### Work instructions
Please print out the entries below unchanged and skip the images.

[Stored items]
********

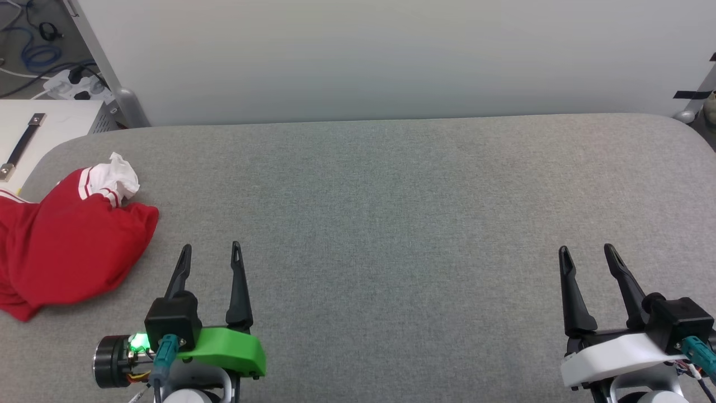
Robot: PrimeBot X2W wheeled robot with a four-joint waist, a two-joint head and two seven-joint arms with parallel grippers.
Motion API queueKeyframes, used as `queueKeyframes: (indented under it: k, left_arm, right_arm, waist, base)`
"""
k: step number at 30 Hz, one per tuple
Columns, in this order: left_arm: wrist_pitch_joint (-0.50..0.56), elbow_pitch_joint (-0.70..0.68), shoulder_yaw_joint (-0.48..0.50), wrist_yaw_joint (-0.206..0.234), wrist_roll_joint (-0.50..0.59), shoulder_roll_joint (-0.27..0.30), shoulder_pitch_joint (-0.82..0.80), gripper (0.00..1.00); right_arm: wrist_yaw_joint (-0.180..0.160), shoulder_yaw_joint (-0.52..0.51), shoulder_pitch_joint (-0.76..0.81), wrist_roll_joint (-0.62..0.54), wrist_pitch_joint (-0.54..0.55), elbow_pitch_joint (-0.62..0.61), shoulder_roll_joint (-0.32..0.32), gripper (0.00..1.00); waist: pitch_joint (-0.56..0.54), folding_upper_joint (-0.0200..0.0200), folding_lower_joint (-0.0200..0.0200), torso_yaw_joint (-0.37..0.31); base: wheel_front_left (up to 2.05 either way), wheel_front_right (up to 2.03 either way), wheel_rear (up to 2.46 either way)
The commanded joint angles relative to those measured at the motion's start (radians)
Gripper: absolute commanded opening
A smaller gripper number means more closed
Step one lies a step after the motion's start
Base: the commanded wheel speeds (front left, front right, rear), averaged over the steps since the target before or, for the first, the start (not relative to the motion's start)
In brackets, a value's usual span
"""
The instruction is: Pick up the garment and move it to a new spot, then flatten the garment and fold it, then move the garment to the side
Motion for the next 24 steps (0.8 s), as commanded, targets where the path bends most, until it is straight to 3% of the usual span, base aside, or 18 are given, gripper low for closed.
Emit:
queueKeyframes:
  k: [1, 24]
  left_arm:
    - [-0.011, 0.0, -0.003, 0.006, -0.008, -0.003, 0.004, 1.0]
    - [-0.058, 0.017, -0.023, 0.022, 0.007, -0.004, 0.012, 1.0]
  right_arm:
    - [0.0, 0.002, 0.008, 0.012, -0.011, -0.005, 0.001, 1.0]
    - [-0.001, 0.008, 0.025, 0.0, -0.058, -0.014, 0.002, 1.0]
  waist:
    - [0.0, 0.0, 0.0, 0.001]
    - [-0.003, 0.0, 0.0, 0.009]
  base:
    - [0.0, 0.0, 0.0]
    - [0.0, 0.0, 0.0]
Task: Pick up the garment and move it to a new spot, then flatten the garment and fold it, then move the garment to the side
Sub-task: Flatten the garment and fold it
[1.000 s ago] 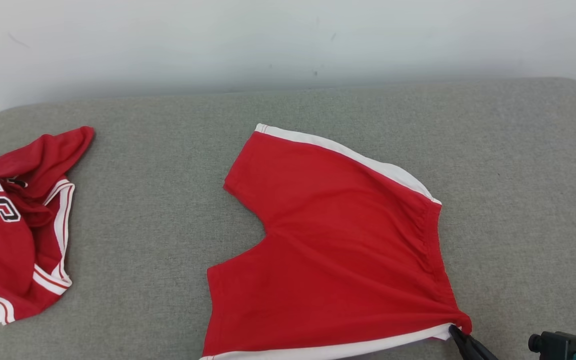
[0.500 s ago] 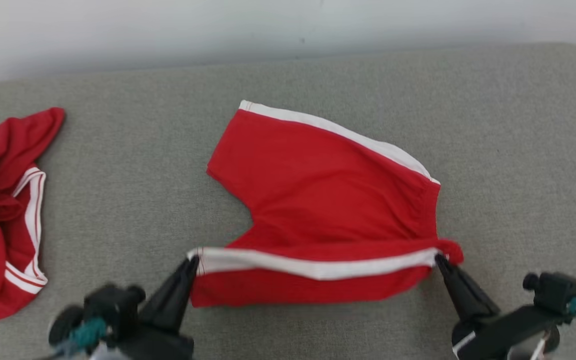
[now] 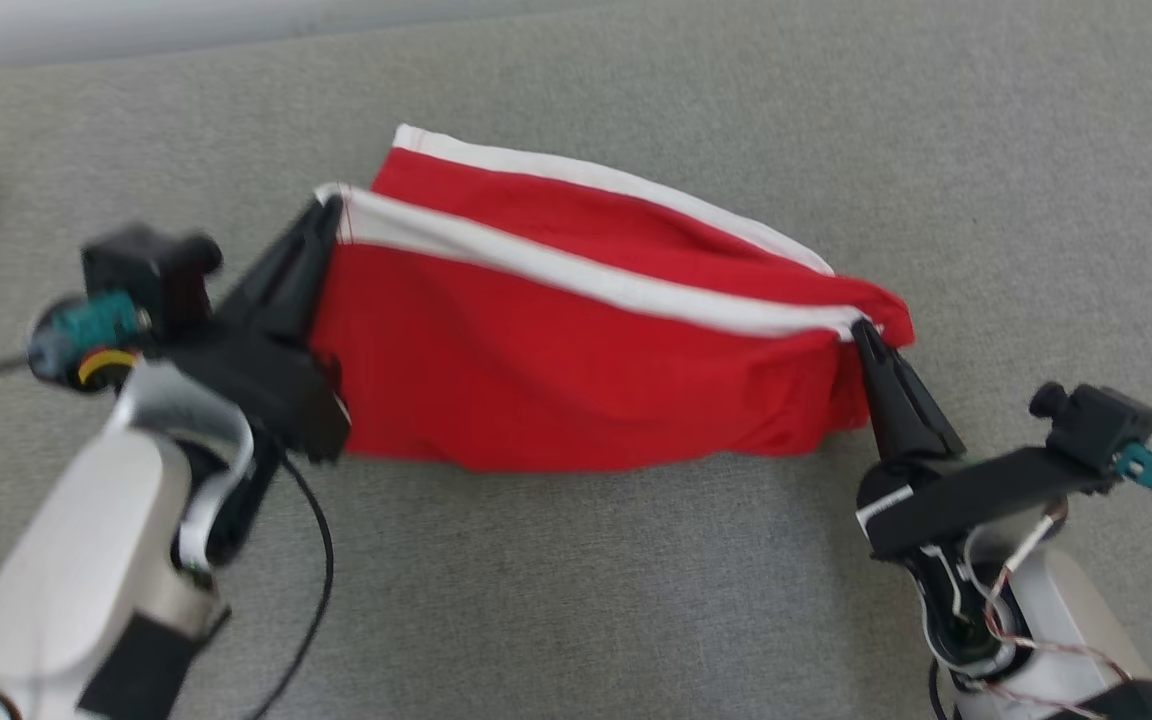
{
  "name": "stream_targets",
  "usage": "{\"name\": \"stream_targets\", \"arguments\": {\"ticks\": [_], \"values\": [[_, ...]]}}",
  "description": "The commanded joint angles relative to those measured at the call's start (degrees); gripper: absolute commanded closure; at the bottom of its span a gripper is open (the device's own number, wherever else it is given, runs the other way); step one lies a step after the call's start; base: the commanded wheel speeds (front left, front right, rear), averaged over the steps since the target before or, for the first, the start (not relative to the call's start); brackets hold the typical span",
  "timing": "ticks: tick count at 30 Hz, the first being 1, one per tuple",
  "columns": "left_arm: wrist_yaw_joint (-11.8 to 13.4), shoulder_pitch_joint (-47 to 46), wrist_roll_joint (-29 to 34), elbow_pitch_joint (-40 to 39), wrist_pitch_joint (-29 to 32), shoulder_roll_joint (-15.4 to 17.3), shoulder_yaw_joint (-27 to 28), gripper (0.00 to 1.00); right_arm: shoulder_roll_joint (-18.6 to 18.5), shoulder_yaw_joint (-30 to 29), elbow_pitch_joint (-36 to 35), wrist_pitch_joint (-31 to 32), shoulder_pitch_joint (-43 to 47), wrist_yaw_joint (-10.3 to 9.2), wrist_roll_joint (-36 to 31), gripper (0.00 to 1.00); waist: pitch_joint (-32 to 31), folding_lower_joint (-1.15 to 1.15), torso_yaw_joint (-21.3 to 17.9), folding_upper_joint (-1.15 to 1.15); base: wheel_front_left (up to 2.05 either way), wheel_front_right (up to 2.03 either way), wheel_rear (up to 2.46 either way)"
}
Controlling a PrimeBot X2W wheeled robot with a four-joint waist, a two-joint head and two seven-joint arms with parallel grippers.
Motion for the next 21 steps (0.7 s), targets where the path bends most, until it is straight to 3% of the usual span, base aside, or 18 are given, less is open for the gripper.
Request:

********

### Your response
Robot: PrimeBot X2W wheeled robot with a four-joint waist, a two-joint head and two seven-joint arms with parallel grippers.
Motion API queueKeyframes, used as `queueKeyframes: (indented under it: k, left_arm, right_arm, waist, base)`
"""
k: step number at 30 Hz, one per tuple
Columns, in this order: left_arm: wrist_pitch_joint (-0.50..0.56), elbow_pitch_joint (-0.70..0.68), shoulder_yaw_joint (-0.48..0.50), wrist_yaw_joint (-0.206..0.234), wrist_roll_joint (-0.50..0.59), shoulder_roll_joint (-0.27..0.30), shoulder_pitch_joint (-0.82..0.80), gripper (0.00..1.00); right_arm: wrist_yaw_joint (-0.180..0.160), shoulder_yaw_joint (-0.52..0.51), shoulder_pitch_joint (-0.76..0.81), wrist_roll_joint (-0.62..0.54), wrist_pitch_joint (-0.54..0.55), elbow_pitch_joint (-0.62..0.61), shoulder_roll_joint (-0.32..0.32), gripper (0.00..1.00); waist: pitch_joint (-0.56..0.54), folding_upper_joint (-0.0200..0.0200), folding_lower_joint (-0.0200..0.0200), torso_yaw_joint (-0.37..0.31); base: wheel_front_left (up to 2.05 either way), wheel_front_right (up to 2.03 either way), wheel_rear (up to 2.46 either way)
The commanded joint angles relative to those measured at the motion's start (radians)
Gripper: absolute commanded opening
A smaller gripper number means more closed
Step one lies a step after the motion's start
Base: the commanded wheel speeds (front left, front right, rear), averaged over the steps since the target before or, for the first, the start (not relative to the motion's start)
In brackets, a value's usual span
"""
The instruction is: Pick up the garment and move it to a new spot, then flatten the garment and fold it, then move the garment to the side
Motion for the next 24 steps (0.8 s), as commanded, targets where the path bends most, until it is straight to 3% of the usual span, base aside, or 18 are given, gripper low for closed.
Emit:
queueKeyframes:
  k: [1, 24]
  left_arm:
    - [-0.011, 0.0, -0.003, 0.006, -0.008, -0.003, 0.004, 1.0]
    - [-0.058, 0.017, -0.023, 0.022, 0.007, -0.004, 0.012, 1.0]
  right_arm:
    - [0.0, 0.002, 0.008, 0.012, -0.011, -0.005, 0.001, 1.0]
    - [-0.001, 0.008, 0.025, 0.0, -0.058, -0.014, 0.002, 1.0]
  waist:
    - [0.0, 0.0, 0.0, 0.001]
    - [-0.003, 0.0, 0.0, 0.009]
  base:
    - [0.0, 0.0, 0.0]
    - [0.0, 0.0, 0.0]
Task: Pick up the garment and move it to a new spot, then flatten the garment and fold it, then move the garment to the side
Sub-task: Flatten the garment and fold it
[1.000 s ago] 
[0.500 s ago] 
[now] 
{
  "name": "stream_targets",
  "usage": "{\"name\": \"stream_targets\", \"arguments\": {\"ticks\": [_], \"values\": [[_, ...]]}}",
  "description": "The commanded joint angles relative to those measured at the call's start (degrees); gripper: absolute commanded closure; at the bottom of its span a gripper is open (the device's own number, wherever else it is given, runs the other way); step one lies a step after the call's start; base: the commanded wheel speeds (front left, front right, rear), averaged over the steps since the target before or, for the first, the start (not relative to the call's start); brackets hold the typical span",
  "timing": "ticks: tick count at 30 Hz, the first being 1, one per tuple",
  "columns": "left_arm: wrist_yaw_joint (-11.8 to 13.4), shoulder_pitch_joint (-47 to 46), wrist_roll_joint (-29 to 34), elbow_pitch_joint (-40 to 39), wrist_pitch_joint (-29 to 32), shoulder_roll_joint (-15.4 to 17.3), shoulder_yaw_joint (-27 to 28), gripper (0.00 to 1.00); right_arm: shoulder_roll_joint (-18.6 to 18.5), shoulder_yaw_joint (-30 to 29), elbow_pitch_joint (-36 to 35), wrist_pitch_joint (-31 to 32), shoulder_pitch_joint (-43 to 47), wrist_yaw_joint (-10.3 to 9.2), wrist_roll_joint (-36 to 31), gripper (0.00 to 1.00); waist: pitch_joint (-32 to 31), folding_lower_joint (-1.15 to 1.15), torso_yaw_joint (-21.3 to 17.9), folding_upper_joint (-1.15 to 1.15); base: wheel_front_left (up to 2.05 either way), wheel_front_right (up to 2.03 either way), wheel_rear (up to 2.46 either way)"
}
Controlling a PrimeBot X2W wheeled robot with a four-joint waist, a two-joint head and two seven-joint arms with parallel grippers.
Motion for the next 21 steps (0.7 s), targets where the path bends most, until it is straight to 3% of the usual span, base aside, or 18 are given, less is open for the gripper.
Request:

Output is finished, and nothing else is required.